> Directions:
From the entries below, gather each line containing the word "body".

> Data provided:
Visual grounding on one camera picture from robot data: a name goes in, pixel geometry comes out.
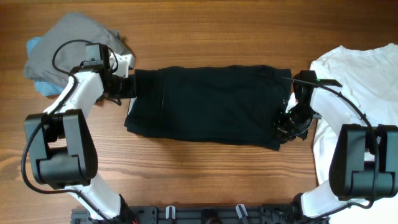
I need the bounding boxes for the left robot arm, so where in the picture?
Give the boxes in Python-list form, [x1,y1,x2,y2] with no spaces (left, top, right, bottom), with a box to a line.
[21,41,139,223]

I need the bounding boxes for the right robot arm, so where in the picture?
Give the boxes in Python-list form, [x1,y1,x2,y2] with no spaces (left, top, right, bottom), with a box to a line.
[273,70,397,223]

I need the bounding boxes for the black shorts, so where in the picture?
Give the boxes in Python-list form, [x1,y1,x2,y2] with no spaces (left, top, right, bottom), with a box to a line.
[124,65,292,150]

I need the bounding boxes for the white t-shirt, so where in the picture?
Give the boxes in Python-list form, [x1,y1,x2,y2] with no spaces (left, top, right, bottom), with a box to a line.
[310,44,397,223]

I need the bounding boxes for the folded grey shorts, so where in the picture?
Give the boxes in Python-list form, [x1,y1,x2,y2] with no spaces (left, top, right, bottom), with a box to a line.
[24,12,131,87]

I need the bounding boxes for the left black cable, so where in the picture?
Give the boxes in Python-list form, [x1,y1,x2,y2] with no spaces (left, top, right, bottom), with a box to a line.
[20,39,119,224]

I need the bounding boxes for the folded blue garment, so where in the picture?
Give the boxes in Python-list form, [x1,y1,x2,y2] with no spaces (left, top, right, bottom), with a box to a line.
[25,37,63,96]

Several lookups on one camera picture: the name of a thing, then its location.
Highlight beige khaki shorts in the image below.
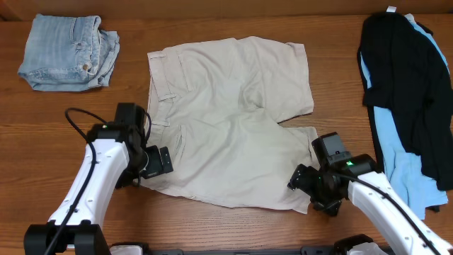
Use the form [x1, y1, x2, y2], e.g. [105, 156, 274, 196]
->
[142, 37, 318, 214]

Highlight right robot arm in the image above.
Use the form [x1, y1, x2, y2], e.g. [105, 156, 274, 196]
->
[287, 132, 452, 255]

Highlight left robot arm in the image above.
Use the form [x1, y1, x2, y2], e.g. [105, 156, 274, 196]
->
[23, 103, 173, 255]

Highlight light blue garment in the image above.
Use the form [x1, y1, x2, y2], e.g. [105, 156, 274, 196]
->
[359, 13, 449, 221]

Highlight black garment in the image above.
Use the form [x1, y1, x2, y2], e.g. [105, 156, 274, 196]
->
[357, 11, 453, 213]

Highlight folded light blue jeans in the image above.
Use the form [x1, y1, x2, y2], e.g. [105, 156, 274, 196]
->
[18, 14, 120, 92]

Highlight white garment tag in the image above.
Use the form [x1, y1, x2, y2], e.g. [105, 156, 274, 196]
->
[386, 6, 396, 13]

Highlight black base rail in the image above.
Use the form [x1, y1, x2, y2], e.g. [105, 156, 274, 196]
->
[109, 233, 397, 255]

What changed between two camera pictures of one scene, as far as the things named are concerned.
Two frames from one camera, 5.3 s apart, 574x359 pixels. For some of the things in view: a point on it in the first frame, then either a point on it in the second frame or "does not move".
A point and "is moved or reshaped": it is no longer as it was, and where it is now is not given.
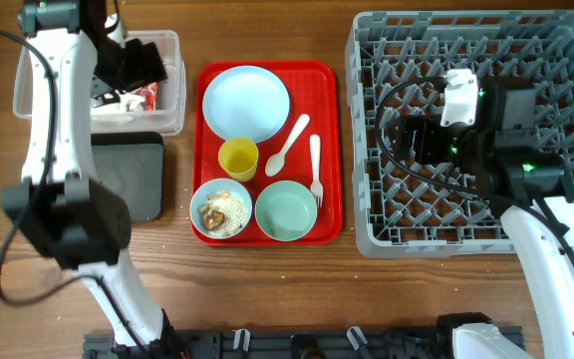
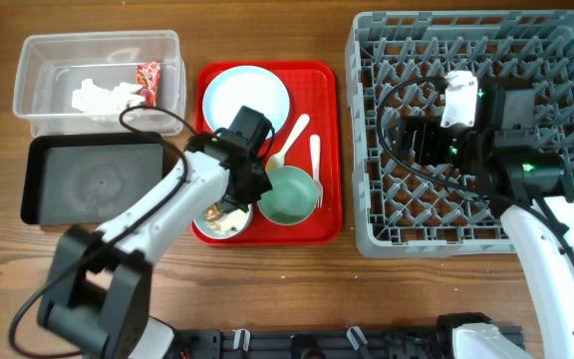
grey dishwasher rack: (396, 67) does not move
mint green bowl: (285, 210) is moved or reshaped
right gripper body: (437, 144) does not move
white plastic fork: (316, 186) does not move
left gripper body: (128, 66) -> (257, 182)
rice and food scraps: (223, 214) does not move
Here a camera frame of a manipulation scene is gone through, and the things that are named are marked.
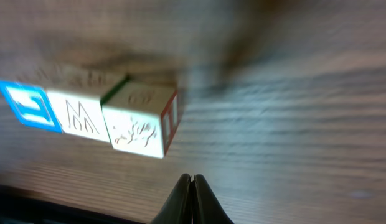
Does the blue faced wooden letter block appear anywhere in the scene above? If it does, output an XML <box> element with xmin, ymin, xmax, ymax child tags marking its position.
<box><xmin>0</xmin><ymin>64</ymin><xmax>62</xmax><ymax>133</ymax></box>

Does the wooden block with fish drawing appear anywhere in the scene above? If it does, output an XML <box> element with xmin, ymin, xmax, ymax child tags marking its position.
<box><xmin>102</xmin><ymin>81</ymin><xmax>180</xmax><ymax>159</ymax></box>

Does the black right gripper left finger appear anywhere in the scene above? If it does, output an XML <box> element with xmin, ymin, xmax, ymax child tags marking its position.
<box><xmin>150</xmin><ymin>174</ymin><xmax>192</xmax><ymax>224</ymax></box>

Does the wooden block with M outline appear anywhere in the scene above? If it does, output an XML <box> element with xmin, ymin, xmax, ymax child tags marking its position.
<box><xmin>46</xmin><ymin>70</ymin><xmax>127</xmax><ymax>142</ymax></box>

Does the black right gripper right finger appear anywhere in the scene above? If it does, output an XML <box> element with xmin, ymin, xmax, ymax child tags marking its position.
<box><xmin>191</xmin><ymin>174</ymin><xmax>233</xmax><ymax>224</ymax></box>

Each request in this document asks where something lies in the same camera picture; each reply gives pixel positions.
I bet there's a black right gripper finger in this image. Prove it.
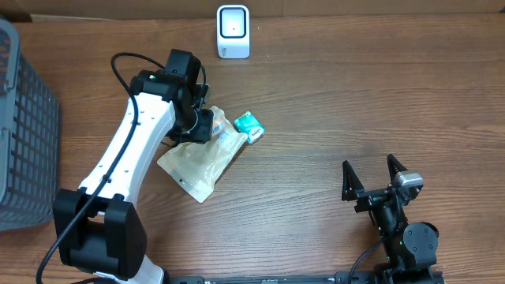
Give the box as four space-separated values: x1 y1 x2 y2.
342 160 365 200
387 154 408 184

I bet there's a beige paper pouch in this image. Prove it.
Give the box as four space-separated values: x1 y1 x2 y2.
157 106 247 203

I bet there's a teal tissue pack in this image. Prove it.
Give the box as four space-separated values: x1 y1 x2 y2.
234 111 265 144

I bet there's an orange tissue pack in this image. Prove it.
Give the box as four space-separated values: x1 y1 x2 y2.
211 118 226 137

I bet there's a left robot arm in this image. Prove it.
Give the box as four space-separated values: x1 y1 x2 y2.
36 49 213 283

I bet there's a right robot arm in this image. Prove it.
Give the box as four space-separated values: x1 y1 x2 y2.
335 154 444 284

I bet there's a white barcode scanner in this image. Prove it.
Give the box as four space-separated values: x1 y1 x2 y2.
216 4 250 59

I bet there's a grey plastic basket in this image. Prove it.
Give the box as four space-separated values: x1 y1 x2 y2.
1 18 62 231

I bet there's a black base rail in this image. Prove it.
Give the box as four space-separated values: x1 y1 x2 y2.
167 271 445 284

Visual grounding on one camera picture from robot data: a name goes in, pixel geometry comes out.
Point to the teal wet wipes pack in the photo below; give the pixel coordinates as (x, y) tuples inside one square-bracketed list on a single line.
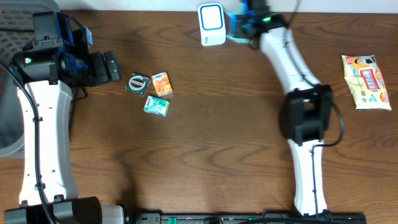
[(233, 18)]

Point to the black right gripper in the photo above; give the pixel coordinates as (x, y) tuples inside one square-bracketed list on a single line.
[(240, 32)]

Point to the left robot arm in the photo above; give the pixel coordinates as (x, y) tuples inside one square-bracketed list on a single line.
[(46, 72)]

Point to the white barcode scanner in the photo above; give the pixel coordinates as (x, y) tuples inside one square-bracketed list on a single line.
[(212, 24)]

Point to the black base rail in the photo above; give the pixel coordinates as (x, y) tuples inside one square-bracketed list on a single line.
[(264, 218)]

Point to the green Kleenex tissue pack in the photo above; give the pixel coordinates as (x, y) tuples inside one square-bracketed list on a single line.
[(156, 106)]

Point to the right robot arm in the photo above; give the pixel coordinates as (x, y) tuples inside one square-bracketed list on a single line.
[(305, 112)]

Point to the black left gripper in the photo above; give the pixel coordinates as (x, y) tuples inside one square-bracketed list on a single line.
[(102, 75)]

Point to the orange Kleenex tissue pack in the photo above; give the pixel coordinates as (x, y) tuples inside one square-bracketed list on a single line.
[(162, 84)]

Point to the white blue snack bag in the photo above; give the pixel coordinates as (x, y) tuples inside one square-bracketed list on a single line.
[(365, 82)]

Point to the dark grey plastic basket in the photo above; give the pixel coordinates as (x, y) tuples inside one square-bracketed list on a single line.
[(16, 31)]

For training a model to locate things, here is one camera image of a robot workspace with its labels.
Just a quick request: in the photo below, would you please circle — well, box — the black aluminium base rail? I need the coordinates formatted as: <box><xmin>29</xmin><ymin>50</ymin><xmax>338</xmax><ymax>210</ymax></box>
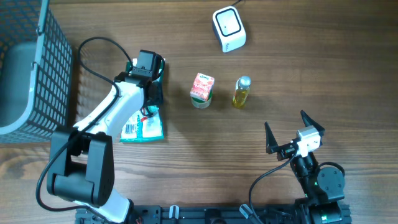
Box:
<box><xmin>74</xmin><ymin>203</ymin><xmax>353</xmax><ymax>224</ymax></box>

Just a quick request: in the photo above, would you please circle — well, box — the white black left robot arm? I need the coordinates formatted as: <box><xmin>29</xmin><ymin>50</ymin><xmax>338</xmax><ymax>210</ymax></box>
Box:
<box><xmin>41</xmin><ymin>72</ymin><xmax>162</xmax><ymax>223</ymax></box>

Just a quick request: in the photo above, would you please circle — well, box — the red white juice carton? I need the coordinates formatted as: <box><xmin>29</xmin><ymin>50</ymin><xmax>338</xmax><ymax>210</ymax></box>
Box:
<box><xmin>190</xmin><ymin>73</ymin><xmax>215</xmax><ymax>101</ymax></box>

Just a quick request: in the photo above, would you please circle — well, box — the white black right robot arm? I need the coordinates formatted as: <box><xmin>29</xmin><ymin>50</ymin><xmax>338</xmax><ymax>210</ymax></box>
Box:
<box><xmin>264</xmin><ymin>111</ymin><xmax>345</xmax><ymax>223</ymax></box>

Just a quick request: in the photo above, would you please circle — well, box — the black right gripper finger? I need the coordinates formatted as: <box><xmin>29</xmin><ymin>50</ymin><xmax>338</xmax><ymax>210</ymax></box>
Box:
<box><xmin>264</xmin><ymin>122</ymin><xmax>279</xmax><ymax>154</ymax></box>
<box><xmin>300</xmin><ymin>110</ymin><xmax>325</xmax><ymax>136</ymax></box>

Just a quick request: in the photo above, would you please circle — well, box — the green 3M sponge package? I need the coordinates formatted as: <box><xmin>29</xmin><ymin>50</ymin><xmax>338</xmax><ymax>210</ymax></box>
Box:
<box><xmin>119</xmin><ymin>59</ymin><xmax>165</xmax><ymax>144</ymax></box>

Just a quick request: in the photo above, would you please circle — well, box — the green lid round container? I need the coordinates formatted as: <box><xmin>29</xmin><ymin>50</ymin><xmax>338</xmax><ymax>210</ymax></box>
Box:
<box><xmin>190</xmin><ymin>91</ymin><xmax>213</xmax><ymax>109</ymax></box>

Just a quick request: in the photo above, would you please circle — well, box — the grey plastic mesh basket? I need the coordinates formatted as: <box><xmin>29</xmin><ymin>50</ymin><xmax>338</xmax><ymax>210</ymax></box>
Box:
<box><xmin>1</xmin><ymin>0</ymin><xmax>73</xmax><ymax>144</ymax></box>

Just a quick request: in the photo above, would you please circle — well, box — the black left camera cable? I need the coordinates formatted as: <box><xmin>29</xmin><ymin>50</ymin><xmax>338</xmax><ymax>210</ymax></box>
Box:
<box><xmin>35</xmin><ymin>36</ymin><xmax>134</xmax><ymax>213</ymax></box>

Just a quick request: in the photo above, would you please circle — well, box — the yellow oil bottle silver cap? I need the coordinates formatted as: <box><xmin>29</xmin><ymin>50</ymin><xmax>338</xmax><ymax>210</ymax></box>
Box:
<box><xmin>232</xmin><ymin>76</ymin><xmax>251</xmax><ymax>109</ymax></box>

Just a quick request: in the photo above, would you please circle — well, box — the white barcode scanner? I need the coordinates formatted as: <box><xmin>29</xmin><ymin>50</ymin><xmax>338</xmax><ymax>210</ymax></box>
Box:
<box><xmin>212</xmin><ymin>6</ymin><xmax>246</xmax><ymax>53</ymax></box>

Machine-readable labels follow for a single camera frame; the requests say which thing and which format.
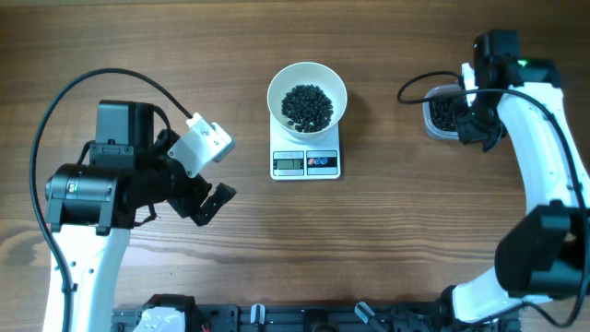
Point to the white bowl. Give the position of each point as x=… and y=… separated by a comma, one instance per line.
x=307, y=73

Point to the clear plastic container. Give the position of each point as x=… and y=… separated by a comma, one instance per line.
x=431, y=130

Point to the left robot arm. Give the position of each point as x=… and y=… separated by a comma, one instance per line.
x=92, y=207

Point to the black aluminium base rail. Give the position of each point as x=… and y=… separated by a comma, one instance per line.
x=166, y=312

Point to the white digital kitchen scale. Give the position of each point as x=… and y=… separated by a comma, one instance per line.
x=293, y=159

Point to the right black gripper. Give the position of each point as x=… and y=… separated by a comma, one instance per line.
x=468, y=131

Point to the black beans in bowl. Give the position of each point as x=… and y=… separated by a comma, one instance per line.
x=307, y=109

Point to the black peppercorns pile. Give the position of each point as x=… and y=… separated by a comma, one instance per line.
x=443, y=114

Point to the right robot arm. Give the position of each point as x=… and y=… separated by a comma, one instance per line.
x=545, y=256

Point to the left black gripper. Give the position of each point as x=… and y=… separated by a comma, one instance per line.
x=189, y=203

> Answer to the exercise:
right gripper body: (437, 144) does not move
left gripper body: (128, 66) -> (257, 182)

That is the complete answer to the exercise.